(DIRECTIONS FOR THIS TASK)
Among the lines of the records below, copy those that hold the word "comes".

Data items:
▼

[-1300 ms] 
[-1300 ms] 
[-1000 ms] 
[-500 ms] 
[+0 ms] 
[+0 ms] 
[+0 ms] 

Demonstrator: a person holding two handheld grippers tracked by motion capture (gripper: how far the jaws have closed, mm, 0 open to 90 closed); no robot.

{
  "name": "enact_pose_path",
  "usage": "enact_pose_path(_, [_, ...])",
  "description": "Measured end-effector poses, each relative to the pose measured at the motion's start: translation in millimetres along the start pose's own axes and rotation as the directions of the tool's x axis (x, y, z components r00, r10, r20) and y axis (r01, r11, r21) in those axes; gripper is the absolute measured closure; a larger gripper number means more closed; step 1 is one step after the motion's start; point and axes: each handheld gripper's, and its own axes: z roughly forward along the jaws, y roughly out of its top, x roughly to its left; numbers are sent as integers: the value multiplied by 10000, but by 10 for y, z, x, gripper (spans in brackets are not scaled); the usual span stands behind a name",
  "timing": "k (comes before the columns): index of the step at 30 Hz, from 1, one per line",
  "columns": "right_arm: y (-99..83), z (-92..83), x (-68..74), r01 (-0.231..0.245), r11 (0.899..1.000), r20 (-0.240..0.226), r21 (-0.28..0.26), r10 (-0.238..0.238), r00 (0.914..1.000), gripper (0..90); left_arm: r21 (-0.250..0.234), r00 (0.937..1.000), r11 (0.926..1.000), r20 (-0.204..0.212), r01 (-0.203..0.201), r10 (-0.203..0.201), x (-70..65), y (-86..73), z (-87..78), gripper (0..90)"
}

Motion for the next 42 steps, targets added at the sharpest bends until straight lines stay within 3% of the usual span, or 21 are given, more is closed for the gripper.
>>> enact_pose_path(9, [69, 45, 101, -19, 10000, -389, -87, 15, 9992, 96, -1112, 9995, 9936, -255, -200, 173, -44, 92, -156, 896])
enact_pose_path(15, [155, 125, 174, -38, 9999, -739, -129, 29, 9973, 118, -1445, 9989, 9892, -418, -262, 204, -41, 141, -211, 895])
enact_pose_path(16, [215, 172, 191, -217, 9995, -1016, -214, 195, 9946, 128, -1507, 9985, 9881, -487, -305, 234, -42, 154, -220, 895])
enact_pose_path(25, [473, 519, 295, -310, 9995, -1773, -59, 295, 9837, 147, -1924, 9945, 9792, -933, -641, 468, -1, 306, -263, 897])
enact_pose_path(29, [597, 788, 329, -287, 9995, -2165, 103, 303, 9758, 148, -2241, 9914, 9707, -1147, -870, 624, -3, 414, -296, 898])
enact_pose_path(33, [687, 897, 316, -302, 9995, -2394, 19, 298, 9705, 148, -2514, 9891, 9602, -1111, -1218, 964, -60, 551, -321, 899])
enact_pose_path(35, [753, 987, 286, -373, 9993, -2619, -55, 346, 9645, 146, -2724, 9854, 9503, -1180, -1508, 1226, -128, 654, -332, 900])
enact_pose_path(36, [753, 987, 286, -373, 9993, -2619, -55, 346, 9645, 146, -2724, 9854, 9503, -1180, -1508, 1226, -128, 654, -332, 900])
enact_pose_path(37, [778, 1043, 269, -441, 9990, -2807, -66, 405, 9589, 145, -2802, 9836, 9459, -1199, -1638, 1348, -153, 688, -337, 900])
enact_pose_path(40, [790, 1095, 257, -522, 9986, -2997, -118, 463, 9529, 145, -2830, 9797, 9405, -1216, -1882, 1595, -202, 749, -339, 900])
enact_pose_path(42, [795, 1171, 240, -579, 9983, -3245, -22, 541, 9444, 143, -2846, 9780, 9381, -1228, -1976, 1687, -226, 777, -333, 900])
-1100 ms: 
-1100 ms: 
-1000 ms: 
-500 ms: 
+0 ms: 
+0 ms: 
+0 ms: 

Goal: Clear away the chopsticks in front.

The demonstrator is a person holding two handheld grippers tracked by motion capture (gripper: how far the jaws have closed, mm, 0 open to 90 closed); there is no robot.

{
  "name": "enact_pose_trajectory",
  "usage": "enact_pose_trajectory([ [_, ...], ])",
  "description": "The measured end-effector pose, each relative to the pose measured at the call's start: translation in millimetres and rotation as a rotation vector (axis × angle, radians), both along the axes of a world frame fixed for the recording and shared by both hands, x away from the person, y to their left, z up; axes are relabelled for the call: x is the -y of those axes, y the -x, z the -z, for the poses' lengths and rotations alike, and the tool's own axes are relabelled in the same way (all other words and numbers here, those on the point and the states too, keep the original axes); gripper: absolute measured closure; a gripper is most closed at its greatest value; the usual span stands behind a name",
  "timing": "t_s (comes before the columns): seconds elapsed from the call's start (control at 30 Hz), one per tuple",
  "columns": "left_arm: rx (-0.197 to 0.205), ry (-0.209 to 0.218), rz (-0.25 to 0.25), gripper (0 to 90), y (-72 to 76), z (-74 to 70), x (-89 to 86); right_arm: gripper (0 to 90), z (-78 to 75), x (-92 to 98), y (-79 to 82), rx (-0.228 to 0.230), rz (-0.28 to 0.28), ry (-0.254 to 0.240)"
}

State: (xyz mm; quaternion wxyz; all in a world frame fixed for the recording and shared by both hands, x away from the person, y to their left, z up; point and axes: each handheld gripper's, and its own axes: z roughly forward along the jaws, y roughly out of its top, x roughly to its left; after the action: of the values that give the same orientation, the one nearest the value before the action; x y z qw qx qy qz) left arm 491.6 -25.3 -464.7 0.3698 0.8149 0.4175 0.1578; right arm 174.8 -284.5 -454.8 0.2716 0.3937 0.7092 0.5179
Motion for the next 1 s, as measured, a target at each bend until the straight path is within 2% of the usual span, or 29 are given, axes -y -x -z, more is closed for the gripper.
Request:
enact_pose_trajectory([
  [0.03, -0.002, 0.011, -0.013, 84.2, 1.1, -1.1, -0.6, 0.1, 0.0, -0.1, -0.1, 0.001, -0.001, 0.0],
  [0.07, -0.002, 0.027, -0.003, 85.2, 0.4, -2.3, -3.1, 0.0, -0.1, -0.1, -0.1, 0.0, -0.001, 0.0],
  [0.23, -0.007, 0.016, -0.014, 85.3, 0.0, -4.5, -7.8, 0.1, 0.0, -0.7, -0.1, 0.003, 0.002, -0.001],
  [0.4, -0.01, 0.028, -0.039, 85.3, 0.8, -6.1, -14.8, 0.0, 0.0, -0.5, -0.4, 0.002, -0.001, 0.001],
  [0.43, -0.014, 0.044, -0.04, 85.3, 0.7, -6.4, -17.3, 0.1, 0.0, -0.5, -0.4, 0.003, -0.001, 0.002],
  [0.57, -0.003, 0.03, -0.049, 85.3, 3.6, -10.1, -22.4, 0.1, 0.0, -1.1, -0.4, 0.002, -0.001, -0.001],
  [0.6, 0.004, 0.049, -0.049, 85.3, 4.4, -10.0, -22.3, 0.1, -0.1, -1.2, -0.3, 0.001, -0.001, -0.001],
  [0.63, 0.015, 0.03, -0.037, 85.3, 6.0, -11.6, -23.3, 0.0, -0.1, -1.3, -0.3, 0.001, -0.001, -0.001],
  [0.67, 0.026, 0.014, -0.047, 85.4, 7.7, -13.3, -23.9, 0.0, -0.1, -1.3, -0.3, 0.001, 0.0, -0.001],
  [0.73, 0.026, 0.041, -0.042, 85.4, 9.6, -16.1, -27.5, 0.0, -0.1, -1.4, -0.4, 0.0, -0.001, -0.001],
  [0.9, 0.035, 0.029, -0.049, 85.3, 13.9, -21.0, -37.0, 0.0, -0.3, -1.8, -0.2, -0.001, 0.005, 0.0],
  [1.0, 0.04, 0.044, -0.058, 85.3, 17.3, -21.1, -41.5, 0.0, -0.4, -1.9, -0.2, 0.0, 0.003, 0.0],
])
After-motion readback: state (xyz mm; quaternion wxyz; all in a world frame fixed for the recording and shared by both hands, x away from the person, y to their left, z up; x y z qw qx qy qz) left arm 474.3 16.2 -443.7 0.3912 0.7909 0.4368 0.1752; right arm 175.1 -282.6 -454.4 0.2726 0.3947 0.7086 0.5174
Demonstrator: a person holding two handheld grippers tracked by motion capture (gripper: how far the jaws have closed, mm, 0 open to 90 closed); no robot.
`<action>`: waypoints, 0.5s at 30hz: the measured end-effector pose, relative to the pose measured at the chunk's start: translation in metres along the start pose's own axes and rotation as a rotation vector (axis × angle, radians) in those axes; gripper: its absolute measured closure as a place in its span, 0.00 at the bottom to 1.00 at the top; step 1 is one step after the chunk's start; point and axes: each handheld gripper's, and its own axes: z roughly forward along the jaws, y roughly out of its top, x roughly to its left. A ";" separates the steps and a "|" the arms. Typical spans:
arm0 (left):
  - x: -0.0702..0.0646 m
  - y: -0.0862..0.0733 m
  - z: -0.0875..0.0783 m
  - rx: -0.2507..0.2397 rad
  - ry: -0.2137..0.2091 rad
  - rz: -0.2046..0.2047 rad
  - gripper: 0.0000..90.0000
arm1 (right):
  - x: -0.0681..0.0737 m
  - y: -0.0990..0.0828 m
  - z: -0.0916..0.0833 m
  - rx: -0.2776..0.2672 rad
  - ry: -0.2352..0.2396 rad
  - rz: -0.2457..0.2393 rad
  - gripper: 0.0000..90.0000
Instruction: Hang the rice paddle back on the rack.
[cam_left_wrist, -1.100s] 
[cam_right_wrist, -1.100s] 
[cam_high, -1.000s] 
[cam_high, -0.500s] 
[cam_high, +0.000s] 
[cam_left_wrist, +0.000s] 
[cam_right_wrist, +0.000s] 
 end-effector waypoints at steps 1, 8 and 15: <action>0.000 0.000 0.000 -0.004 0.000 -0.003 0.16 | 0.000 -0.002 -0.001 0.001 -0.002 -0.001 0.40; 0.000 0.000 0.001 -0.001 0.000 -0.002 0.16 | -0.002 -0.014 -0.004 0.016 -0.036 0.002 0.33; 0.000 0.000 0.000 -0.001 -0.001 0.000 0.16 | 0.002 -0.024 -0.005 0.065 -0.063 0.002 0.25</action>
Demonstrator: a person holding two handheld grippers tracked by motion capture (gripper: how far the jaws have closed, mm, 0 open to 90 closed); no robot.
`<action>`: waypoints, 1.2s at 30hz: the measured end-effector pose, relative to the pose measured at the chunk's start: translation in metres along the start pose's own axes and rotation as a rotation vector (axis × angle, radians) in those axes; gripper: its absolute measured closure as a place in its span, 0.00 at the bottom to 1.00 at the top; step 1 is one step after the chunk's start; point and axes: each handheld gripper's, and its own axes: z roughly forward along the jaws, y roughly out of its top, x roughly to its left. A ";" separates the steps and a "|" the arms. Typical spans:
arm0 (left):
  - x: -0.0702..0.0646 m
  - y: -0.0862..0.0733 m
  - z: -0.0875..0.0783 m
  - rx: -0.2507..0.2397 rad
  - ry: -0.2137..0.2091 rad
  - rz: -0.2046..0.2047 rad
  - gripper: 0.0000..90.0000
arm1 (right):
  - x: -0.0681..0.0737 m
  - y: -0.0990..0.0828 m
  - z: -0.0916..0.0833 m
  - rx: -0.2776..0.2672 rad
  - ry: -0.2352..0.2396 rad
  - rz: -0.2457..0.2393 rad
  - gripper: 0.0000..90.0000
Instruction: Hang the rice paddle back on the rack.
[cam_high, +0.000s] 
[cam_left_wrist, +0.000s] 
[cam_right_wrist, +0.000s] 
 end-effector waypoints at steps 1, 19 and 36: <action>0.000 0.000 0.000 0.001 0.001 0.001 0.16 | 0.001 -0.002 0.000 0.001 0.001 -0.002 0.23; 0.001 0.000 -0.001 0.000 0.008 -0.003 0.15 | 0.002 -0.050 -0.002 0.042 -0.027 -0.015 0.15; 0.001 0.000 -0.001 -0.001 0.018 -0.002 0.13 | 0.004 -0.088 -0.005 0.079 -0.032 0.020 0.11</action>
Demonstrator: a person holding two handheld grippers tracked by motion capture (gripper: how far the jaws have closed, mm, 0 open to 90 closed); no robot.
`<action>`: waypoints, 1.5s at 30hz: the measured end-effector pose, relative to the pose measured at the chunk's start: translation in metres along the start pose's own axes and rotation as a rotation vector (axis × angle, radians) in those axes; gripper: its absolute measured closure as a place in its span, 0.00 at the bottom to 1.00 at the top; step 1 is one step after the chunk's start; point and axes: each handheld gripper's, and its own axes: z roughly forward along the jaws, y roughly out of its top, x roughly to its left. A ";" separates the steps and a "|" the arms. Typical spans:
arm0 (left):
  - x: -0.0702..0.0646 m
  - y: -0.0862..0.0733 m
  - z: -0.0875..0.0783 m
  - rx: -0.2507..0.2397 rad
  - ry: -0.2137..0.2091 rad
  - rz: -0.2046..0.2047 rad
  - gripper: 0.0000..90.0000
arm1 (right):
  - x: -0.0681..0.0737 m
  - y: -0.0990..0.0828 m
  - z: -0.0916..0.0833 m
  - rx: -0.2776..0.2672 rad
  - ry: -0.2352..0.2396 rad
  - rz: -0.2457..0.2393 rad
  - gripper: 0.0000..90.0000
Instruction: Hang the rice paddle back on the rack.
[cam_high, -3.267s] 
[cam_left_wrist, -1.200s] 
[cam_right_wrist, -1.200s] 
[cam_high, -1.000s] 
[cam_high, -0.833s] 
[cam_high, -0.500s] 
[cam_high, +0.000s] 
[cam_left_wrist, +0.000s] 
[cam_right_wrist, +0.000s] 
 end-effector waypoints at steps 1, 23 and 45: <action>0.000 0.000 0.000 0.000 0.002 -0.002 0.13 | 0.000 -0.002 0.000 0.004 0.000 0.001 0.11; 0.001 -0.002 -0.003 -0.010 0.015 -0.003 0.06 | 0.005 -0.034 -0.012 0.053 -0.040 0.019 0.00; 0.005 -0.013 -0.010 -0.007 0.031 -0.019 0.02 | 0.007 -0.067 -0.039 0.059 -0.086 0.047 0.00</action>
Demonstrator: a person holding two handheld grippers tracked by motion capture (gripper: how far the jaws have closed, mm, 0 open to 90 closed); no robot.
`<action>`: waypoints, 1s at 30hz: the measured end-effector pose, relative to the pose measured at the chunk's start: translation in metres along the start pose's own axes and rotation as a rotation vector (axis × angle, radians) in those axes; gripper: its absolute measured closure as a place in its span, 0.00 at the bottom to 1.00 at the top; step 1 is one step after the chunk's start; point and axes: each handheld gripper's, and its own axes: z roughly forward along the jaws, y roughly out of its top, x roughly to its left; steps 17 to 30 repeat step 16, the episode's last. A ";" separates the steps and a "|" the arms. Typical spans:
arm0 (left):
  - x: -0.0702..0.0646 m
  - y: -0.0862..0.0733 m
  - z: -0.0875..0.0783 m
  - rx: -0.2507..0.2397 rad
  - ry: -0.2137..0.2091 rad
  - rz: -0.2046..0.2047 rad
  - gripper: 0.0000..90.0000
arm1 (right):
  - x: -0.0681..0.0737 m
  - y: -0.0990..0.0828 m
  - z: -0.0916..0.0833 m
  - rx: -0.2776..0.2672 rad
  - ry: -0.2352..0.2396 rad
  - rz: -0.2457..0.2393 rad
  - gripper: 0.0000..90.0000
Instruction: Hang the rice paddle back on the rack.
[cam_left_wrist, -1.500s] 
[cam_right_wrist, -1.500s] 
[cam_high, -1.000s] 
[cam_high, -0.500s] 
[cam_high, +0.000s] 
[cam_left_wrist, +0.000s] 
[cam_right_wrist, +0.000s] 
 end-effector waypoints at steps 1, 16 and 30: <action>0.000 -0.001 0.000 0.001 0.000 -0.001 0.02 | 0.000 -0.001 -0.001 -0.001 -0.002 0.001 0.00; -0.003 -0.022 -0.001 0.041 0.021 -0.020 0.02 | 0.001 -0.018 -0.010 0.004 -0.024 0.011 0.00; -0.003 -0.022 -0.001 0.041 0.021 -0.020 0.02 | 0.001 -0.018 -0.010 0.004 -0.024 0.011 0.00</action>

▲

(TASK SOLUTION)
  "timing": "k (comes before the columns): index of the step at 30 Hz, from 1, one per line",
  "timing": "t_s (comes before the columns): seconds elapsed from the call's start (control at 30 Hz), one per tuple",

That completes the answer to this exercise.